Borrowers in 7 states may be taxed on their student loan cancellation
Updated September 9, 2022 at 4:07 PM ET
When federal student loan borrowers take a breath from celebrating the cancelation of some or all of their federal student loans, millions of them could be in for a nasty surprise:
While President Biden's sweeping student debt relief won't be subject to federal income tax, in seven states borrowers may have to pay state income tax on all those canceled loans.
Before 2021, student debt cancelation was generally considered a form of income, and therefore taxable both at the federal and usually state level. But in March of 2021, the American Rescue Plan changed that, at least temporarily: Until the end of 2025, Congress said, the U.S. government will not consider canceled student loan debts to be taxable income.
Now that the Biden administration has unveiled its sweeping new debt cancelation plan, this federal exemption is a really big deal. That's because most places follow the federal government's lead when it comes to income tax.
"The majority of states that have an income tax essentially say, 'Whatever the federal government says is gross income, we say the same thing,' " explains John Brooks, a Fordham University professor who studies both tax policy and student loan law.

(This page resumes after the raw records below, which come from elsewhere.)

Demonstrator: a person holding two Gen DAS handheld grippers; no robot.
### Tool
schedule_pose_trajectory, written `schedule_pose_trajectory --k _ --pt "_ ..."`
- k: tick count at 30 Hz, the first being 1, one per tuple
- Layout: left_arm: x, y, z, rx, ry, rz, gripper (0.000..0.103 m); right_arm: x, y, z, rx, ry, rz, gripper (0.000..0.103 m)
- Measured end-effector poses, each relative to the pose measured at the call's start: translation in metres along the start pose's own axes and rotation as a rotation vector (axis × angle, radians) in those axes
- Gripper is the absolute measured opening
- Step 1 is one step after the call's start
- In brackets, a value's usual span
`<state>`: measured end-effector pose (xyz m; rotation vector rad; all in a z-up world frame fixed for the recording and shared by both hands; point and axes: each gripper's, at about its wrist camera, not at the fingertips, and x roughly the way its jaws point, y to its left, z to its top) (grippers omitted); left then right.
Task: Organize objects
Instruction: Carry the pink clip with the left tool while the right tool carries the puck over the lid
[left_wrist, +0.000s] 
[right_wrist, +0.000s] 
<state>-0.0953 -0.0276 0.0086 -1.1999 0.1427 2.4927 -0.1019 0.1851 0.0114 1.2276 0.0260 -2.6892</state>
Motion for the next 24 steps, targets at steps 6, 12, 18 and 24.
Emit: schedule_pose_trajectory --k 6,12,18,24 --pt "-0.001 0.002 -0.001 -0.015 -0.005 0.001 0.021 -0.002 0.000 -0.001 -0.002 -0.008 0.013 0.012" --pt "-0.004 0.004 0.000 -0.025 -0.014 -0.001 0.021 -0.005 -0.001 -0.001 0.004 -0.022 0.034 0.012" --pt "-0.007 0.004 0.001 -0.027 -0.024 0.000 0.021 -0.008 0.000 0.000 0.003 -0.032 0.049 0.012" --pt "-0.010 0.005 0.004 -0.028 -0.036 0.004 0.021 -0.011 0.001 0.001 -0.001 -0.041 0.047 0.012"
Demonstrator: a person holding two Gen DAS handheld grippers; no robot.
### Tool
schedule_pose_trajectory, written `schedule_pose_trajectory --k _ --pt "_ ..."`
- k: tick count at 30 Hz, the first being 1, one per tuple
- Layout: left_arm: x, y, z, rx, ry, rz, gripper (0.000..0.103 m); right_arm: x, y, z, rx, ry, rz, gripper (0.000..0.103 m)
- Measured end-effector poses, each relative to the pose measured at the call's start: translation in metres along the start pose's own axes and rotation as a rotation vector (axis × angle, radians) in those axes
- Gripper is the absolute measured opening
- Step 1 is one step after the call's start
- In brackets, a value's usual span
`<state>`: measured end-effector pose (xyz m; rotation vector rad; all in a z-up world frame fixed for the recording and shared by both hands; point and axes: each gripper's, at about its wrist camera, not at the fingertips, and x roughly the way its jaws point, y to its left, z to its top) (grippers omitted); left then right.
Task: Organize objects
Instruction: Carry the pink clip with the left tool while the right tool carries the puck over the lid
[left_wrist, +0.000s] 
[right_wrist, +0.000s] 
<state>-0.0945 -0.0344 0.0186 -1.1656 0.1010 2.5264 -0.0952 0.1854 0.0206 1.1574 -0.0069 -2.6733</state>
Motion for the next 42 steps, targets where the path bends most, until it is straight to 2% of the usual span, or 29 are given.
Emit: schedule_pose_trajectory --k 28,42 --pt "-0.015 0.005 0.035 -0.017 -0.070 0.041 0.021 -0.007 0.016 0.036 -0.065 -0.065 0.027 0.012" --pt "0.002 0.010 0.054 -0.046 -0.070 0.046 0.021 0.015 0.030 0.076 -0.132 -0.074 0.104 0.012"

But seven states are out of step with federal tax policy and have either said they will tax debt relief or still have policies that could require it, barring a change in state law.
States where borrowers may be taxed for loan cancellation
1. North Carolina
Like most states, North Carolina conforms to federal tax law. What's interesting here is that the state decided, in spite of Congress, to tax student debt relief.
In a statement, the North Carolina Department of Revenue tells NPR the state's General Assembly chose not to adopt the federal student debt tax exemption. "The Department is monitoring any further enactments by the General Assembly that could change the taxability of student loan forgiveness in North Carolina," a spokesperson says.
But for now, it's taxable. And the Assembly has given no indication it will change that.
Like North Carolina, Indiana tends to follow federal tax policy, but has similarly chosen to break with Congress on this. Tax officials there have confirmed (to the AP) that residents will be expected to list any debt relief they receive under taxable income.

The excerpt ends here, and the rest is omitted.